In other words, the price will need to be so high that consumers have no choice but to use less energy.

All right. Let’s say we have a shortfall of 10 million barrels per day in the market. There is no way that supply can react quickly enough to fill that hole. So, to stop the global oil market from collapsing in on itself – and drawing inventories to zero – you’ll need to raise prices until people simply stop using.

In the West, that would appear to be a very high price. But people will manage. In the developing world and the Global South, that will manifest as an outright shortage. Eventually, you’ll need a significant drop in spending. If that does not happen in Western countries, then it will happen in poor countries.

And that will happen with diesel and jet fuel.

How much would America’s status as an energy exporter protect us in that situation? After all, high oil prices are good for oil producers. So America terms of business would improve: The goods we export will be more valuable, compared to the goods we import. And the country’s oil-rich regions may reap some benefits.

Besides, we are less dependent on the Gulf’s energy supply than Europe or Asia. So, can those reasons save us, if this ceasefire falls apart?

The United States — and North America, more broadly — remains the world’s most energy-secure region. We may not see a deficit here, although we will feel price pressure.

So yes, that will benefit America’s terms of trade in some way. But the distributional effects will be severe. You can see increases in Texas and New Mexico, for example.
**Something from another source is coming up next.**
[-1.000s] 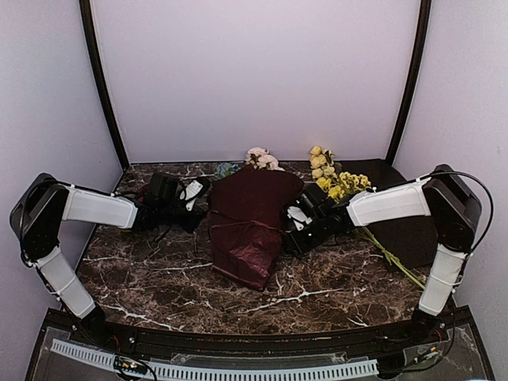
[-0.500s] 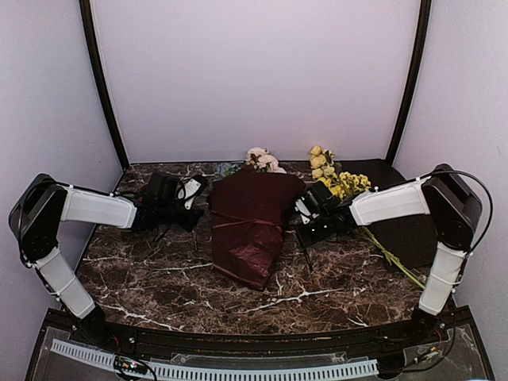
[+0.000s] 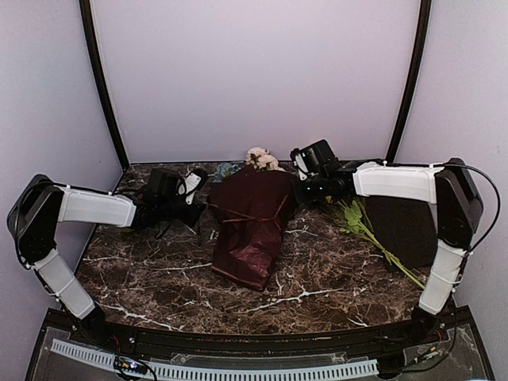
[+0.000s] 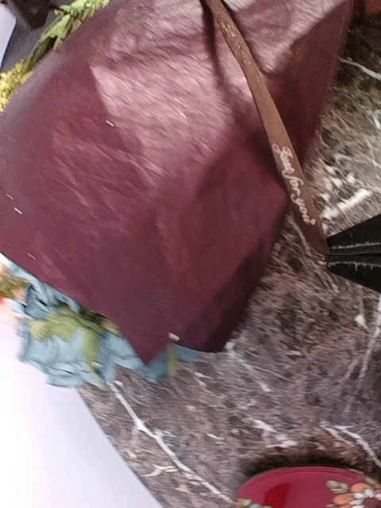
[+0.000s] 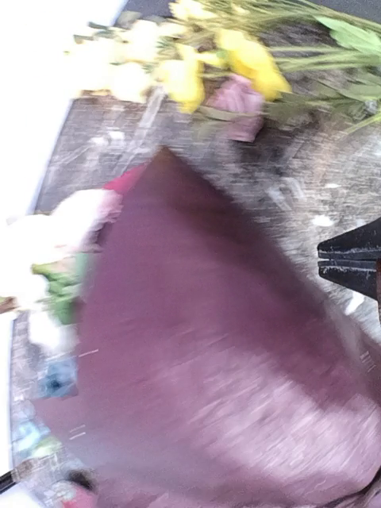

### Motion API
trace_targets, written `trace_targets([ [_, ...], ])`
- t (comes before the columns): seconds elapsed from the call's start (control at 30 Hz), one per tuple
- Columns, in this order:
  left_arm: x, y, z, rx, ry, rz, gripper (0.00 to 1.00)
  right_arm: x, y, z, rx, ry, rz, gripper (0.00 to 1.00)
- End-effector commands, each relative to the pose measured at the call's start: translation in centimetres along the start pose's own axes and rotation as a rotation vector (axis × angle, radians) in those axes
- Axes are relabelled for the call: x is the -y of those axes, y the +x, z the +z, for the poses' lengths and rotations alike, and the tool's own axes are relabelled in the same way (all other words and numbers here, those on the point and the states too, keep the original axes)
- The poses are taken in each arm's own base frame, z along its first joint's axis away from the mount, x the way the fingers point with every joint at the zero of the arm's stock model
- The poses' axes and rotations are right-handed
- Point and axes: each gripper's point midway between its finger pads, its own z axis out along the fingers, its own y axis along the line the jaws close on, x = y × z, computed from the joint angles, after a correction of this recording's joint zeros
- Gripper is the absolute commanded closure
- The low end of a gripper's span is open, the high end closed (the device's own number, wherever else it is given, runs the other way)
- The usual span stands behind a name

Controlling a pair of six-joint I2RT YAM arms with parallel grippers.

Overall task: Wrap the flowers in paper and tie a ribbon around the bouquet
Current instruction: Tie the ribbon around the folded bouquet.

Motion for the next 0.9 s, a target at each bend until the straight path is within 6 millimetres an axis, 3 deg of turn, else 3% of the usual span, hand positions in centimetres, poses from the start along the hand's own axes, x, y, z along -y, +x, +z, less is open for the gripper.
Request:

But it will affect consumers across the United States. And it will hit them harder on the coast because you have more commercial exposure there than in the middle of the continent.

More fundamentally, at the end of the day, if prices keep going up, and we have deficits across the Hemisphere, that’s a world of deep recession. Most of the planet would probably be in economic depression.

No matter how energy secure the US is, it is still part of the global economy. And eventually it will feel the economic effects of that economic downturn in all kinds of ways. This won’t be good for the average voter, either way. It would feel like a huge tax increase. Markets would fluctuate. The world would have to eat less than it did before this war began.